Try it: Go through the data and copy each line where the word "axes" shows up.

+ + + + +

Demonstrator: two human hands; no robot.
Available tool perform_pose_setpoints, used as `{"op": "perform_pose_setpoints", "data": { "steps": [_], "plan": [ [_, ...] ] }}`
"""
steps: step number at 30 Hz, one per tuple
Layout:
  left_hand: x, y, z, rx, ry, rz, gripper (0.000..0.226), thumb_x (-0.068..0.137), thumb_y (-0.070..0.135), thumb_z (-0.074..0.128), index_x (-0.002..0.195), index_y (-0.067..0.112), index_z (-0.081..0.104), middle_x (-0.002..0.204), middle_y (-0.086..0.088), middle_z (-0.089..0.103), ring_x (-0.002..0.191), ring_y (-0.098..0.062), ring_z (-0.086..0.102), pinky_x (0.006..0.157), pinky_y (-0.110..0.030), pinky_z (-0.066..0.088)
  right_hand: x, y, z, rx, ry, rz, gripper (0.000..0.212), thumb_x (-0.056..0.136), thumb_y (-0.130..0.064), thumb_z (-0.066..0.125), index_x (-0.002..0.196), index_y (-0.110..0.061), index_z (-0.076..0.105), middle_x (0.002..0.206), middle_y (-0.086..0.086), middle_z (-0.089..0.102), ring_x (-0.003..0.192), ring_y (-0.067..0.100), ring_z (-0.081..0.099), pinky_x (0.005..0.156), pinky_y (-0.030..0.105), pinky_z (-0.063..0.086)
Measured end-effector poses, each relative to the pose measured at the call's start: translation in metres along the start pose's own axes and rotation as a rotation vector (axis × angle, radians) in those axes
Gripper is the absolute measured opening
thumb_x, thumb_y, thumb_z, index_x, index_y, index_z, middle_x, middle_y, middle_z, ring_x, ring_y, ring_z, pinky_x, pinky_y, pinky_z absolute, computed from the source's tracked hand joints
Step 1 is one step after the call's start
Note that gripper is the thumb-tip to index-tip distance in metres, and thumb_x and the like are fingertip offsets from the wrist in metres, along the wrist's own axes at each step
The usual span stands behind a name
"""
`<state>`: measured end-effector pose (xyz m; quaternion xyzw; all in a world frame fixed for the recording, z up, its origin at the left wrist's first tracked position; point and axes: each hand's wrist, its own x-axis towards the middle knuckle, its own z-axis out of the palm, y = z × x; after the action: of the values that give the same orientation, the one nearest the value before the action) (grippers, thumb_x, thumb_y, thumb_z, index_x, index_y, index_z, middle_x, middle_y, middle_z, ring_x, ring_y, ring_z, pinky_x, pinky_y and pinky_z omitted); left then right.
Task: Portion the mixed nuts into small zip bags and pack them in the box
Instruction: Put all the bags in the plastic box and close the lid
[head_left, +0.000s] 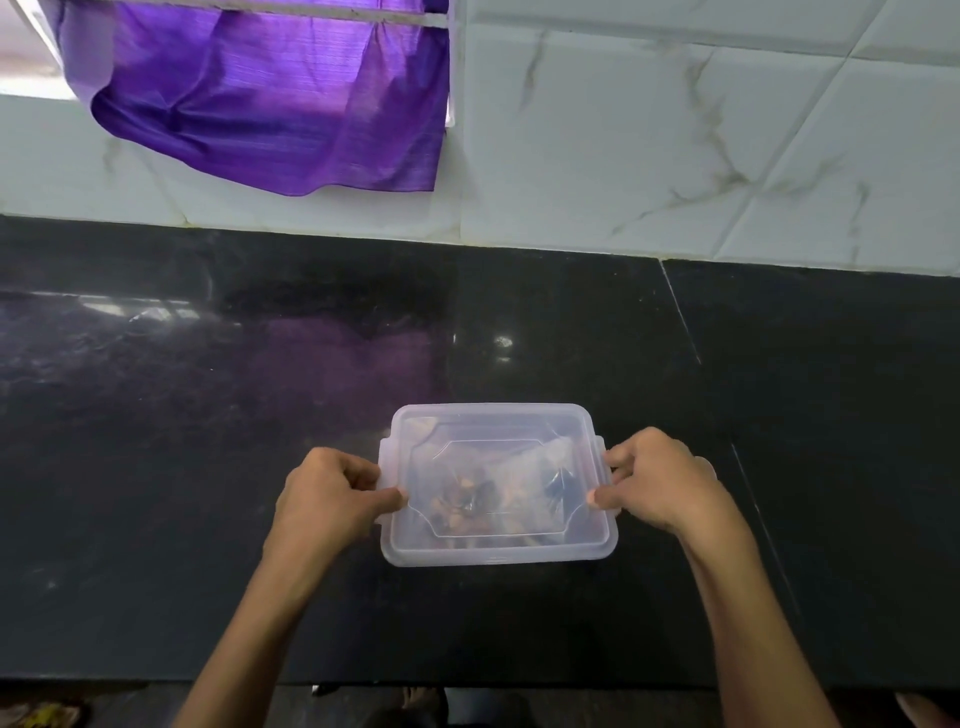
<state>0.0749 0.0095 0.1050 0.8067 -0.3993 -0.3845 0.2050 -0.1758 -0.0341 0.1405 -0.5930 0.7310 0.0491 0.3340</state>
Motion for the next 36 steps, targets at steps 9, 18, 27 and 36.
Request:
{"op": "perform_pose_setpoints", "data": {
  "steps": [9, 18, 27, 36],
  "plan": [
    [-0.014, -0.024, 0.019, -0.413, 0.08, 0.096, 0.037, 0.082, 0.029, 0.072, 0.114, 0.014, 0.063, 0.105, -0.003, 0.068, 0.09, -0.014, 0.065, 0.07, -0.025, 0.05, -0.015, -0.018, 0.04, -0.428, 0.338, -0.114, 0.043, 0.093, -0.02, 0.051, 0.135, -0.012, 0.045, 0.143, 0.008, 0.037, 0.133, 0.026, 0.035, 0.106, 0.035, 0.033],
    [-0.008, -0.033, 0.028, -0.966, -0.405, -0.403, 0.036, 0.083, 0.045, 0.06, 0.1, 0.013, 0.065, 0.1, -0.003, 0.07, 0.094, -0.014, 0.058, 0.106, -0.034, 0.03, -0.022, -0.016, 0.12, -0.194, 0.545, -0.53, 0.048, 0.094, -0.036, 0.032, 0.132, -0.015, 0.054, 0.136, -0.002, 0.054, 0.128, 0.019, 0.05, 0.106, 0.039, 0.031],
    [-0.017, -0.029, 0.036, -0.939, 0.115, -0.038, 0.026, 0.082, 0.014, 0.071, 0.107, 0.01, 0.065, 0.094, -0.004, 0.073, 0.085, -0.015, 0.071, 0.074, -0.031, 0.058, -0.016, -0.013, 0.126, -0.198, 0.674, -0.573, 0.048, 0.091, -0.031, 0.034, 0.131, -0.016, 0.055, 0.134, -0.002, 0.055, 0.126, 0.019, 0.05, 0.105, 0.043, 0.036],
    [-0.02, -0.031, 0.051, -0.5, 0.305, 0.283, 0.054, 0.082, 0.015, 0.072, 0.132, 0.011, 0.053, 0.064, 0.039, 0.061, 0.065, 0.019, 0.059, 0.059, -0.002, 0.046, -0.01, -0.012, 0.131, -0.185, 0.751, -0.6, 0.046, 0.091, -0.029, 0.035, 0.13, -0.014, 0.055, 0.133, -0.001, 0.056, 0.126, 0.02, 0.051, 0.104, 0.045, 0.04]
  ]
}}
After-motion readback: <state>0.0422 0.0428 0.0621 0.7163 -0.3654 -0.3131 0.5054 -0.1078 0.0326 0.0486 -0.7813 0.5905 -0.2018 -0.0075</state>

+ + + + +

The completed task:
Measured end-effector poses, each relative to the pose measured at the call's start: translation in metres along the start pose's own axes and rotation as a rotation vector (axis × angle, radians) in those axes
Note that gripper is the thumb-tip to index-tip distance in metres, and thumb_x and the like are fingertip offsets from the wrist in metres, along the wrist's own axes at each step
`<state>`: measured end-effector pose (xyz m; quaternion xyzw; all in a world frame fixed for the recording, z up, its origin at the left wrist's first tracked position; point and axes: each hand's wrist, its own x-axis towards the middle knuckle, its own z-axis out of the palm, y = z × x; after the action: of the values that give the same orientation, the one nearest the value before the action) (grippers, thumb_x, thumb_y, thumb_z, index_x, index_y, index_z, middle_x, middle_y, middle_z, ring_x, ring_y, ring_z, pinky_x, pinky_y and pinky_z omitted); left then right.

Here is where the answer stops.